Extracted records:

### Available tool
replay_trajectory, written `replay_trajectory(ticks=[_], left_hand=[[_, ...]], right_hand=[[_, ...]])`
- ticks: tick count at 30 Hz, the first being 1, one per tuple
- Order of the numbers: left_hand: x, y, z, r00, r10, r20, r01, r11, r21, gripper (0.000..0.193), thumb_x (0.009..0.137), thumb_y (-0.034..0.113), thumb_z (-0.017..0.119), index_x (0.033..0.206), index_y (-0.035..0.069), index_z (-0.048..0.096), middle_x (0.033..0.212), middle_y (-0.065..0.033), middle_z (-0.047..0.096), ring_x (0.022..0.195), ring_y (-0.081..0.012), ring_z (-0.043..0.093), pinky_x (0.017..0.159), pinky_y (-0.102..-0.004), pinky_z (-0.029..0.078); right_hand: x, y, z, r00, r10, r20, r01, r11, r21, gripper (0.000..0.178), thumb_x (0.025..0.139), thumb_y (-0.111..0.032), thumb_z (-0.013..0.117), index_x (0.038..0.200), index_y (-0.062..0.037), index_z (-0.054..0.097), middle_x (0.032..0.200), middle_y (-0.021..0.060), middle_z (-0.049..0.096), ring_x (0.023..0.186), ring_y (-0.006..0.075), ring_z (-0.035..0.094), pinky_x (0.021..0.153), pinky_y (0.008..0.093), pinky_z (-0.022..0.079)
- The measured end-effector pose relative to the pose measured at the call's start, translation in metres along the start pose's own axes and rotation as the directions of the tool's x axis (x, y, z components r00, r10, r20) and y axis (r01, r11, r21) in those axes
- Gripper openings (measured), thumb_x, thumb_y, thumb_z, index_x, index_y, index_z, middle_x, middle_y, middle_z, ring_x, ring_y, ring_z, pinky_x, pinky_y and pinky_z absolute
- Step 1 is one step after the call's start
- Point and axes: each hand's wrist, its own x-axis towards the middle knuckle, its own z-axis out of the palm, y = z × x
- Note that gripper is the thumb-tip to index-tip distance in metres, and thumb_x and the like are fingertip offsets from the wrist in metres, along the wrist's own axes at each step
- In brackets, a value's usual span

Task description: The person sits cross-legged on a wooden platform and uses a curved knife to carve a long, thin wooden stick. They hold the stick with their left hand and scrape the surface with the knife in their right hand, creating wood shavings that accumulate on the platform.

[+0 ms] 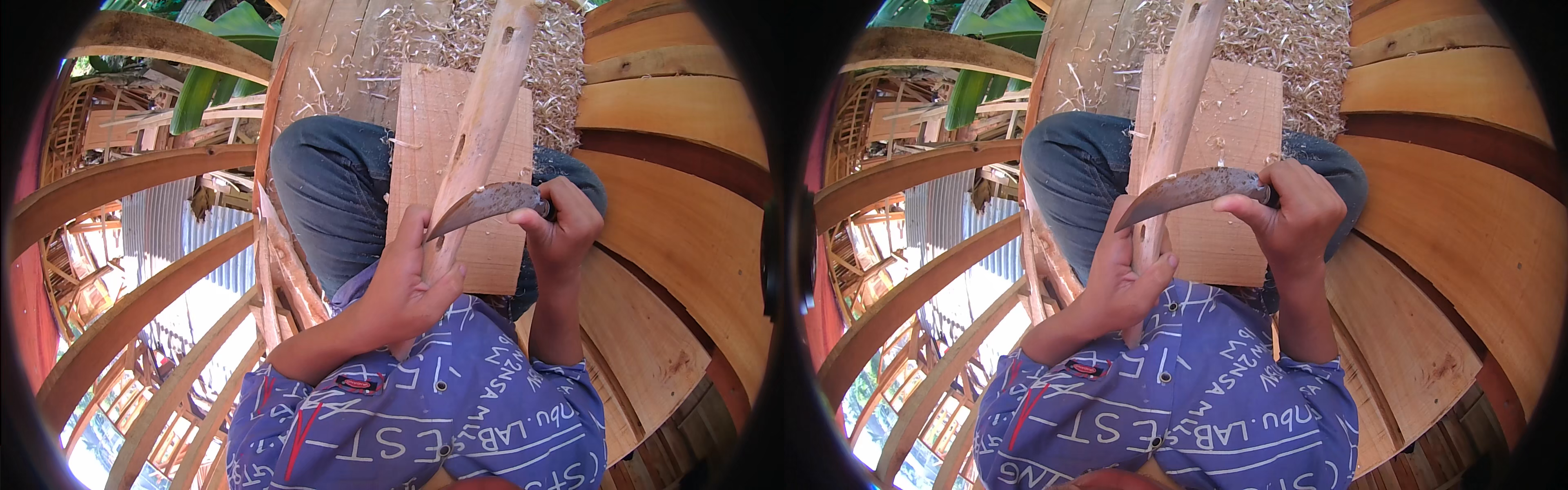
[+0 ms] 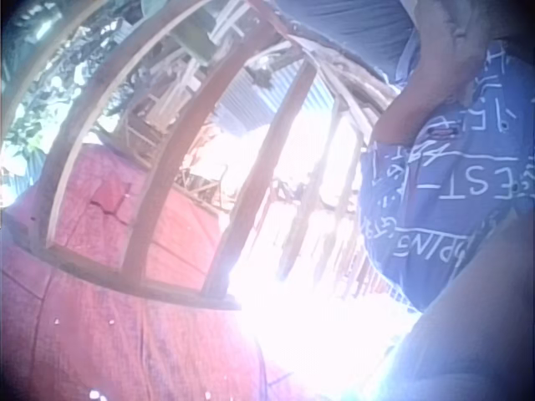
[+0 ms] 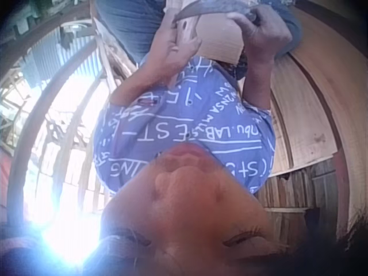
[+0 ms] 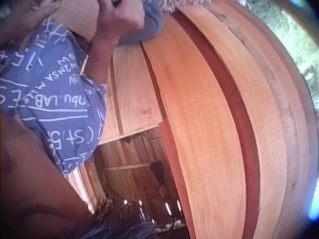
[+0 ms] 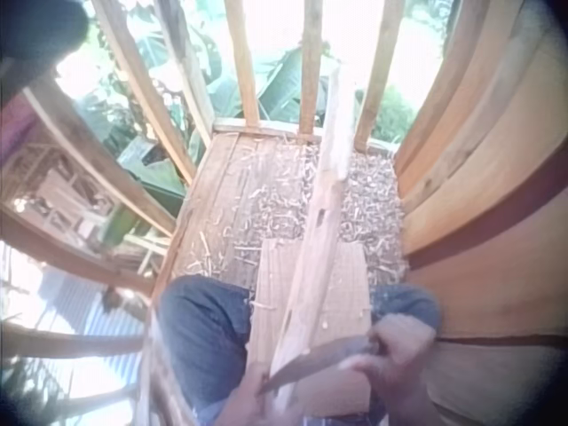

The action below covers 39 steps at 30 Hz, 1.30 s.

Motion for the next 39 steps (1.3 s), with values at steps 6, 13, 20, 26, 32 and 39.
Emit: replay_trajectory(ticks=[6,13,20,26,32,39], left_hand=[[-0.015,0.007,0.007,0.922,-0.326,0.209,0.361,0.919,-0.157,0.04,0.083,0.006,0.059,0.117,0.0,0.039,0.096,-0.0058,0.047,0.083,-0.0098,0.046,0.073,-0.0265,0.04],[-0.008,-0.003,0.002,0.977,-0.21,0.043,0.212,0.976,-0.042,0.04,0.082,0.009,0.063,0.112,0.002,0.038,0.083,-0.0058,0.049,0.076,-0.0093,0.049,0.066,-0.0259,0.042],[0.009,0.013,-0.001,0.93,-0.367,0.023,0.367,0.921,-0.129,0.045,0.081,0.01,0.069,0.112,0.0,0.037,0.091,-0.0159,0.056,0.083,-0.0149,0.056,0.069,-0.0317,0.047],[0.004,0.005,0.003,0.982,-0.188,0.001,0.188,0.982,-0.022,0.038,0.086,0.01,0.065,0.11,0.002,0.036,0.088,-0.0052,0.051,0.057,-0.0039,0.05,0.046,-0.0185,0.038],[0.002,-0.001,0.009,0.994,-0.102,-0.025,0.103,0.993,0.056,0.047,0.082,0.012,0.068,0.112,-0.001,0.035,0.087,-0.02,0.056,0.079,-0.0225,0.061,0.059,-0.0337,0.047],[-0.009,0.006,0.009,0.973,-0.229,-0.007,0.229,0.973,-0.032,0.041,0.084,0.011,0.066,0.112,0.001,0.038,0.088,-0.0048,0.048,0.081,-0.0095,0.047,0.072,-0.0245,0.04]], right_hand=[[0.005,0.033,-0.003,0.948,0.289,-0.134,-0.281,0.957,0.078,0.057,0.084,-0.055,0.062,0.064,-0.0033,0.048,0.056,0.0086,0.035,0.05,0.0162,0.035,0.047,0.0308,0.031],[-0.004,0.056,-0.026,0.931,0.345,-0.122,-0.325,0.933,0.156,0.058,0.089,-0.053,0.058,0.065,-0.0015,0.045,0.056,0.0051,0.03,0.055,0.0106,0.032,0.047,0.0289,0.029],[-0.028,0.001,0.007,0.993,0.07,0.097,-0.078,0.994,0.081,0.06,0.069,-0.063,0.067,0.061,-0.0055,0.051,0.053,0.0074,0.046,0.048,0.0257,0.049,0.045,0.0329,0.036],[-0.017,0.008,0.002,0.995,0.088,0.055,-0.089,0.996,0.013,0.061,0.066,-0.064,0.067,0.059,-0.0059,0.05,0.053,0.0068,0.046,0.047,0.0247,0.049,0.044,0.033,0.036],[-0.012,0.015,-0.001,0.997,0.074,0.015,-0.073,0.996,-0.043,0.061,0.067,-0.064,0.067,0.059,-0.0054,0.05,0.053,0.0073,0.046,0.047,0.0252,0.048,0.044,0.0331,0.035],[-0.004,0.042,-0.002,0.954,0.278,-0.113,-0.287,0.956,-0.069,0.062,0.077,-0.061,0.064,0.063,-0.0019,0.051,0.054,0.0113,0.04,0.047,0.0264,0.041,0.045,0.0332,0.034]])
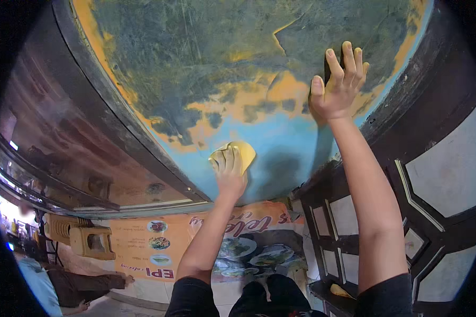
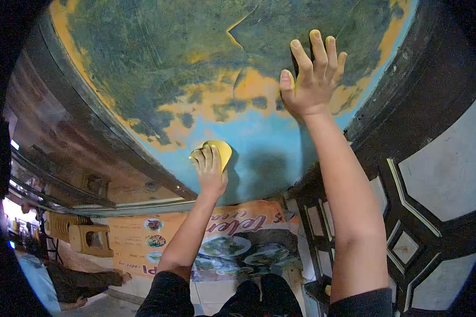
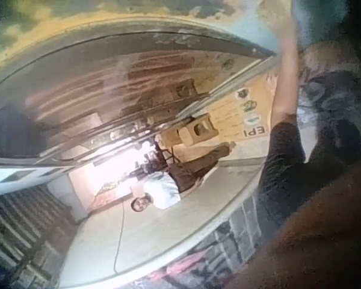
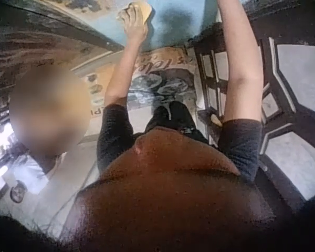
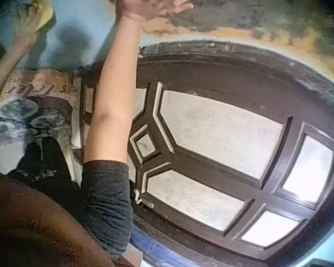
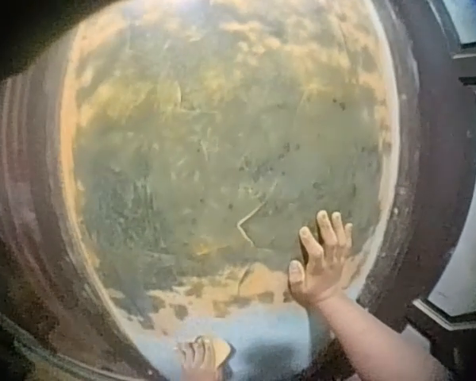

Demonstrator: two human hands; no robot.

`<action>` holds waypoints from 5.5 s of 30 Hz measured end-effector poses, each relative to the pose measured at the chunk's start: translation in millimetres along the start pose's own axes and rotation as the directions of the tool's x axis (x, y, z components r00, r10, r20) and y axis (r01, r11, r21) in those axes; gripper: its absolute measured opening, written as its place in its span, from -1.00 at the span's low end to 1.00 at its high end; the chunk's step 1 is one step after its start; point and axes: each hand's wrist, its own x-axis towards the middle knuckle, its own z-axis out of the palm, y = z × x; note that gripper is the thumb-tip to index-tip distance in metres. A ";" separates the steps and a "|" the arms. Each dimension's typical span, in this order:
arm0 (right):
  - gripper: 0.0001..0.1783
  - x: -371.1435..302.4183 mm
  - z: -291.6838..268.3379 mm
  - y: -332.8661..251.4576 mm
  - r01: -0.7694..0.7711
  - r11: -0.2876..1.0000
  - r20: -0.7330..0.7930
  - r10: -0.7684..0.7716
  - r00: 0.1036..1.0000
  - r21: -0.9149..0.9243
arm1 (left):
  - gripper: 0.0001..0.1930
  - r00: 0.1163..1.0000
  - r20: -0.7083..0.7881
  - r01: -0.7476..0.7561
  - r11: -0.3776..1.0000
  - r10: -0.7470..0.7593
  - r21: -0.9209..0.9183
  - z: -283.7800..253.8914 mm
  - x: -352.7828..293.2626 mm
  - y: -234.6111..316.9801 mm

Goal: The recorder uses a piece of sandpaper to smooth the surface of a wall with yellow and blue paint.

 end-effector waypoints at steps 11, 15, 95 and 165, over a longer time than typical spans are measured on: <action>-0.39 -1.0 -0.7 2.5 -0.026 0.999 -0.017 0.027 0.999 0.023 | -0.18 0.999 -0.034 0.014 1.000 -0.014 0.002 -3.6 26.0 19.4; -0.37 -2.2 1.3 0.2 -0.025 0.999 -0.012 0.025 1.000 0.038 | -0.20 1.000 -0.015 -0.025 0.999 0.024 -0.029 -1.5 7.9 12.4; -0.41 -3.0 -4.3 -3.1 -0.042 0.997 0.017 0.041 0.999 0.063 | -0.20 0.995 -0.100 -0.017 0.998 0.023 0.065 -7.4 17.2 9.8; -0.39 4.3 5.1 6.1 0.056 0.997 -0.099 -0.052 0.994 0.047 | -0.22 0.901 -0.433 0.000 1.000 -0.013 -0.030 -46.7 78.6 37.1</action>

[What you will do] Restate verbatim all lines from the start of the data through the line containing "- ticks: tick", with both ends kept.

[Written solution]
### Available tool
replay_trajectory, written `replay_trajectory(ticks=[_], left_hand=[[_, ...]], right_hand=[[_, ...]])`
- ticks: tick count at 30 Hz, the first being 1, one per tuple

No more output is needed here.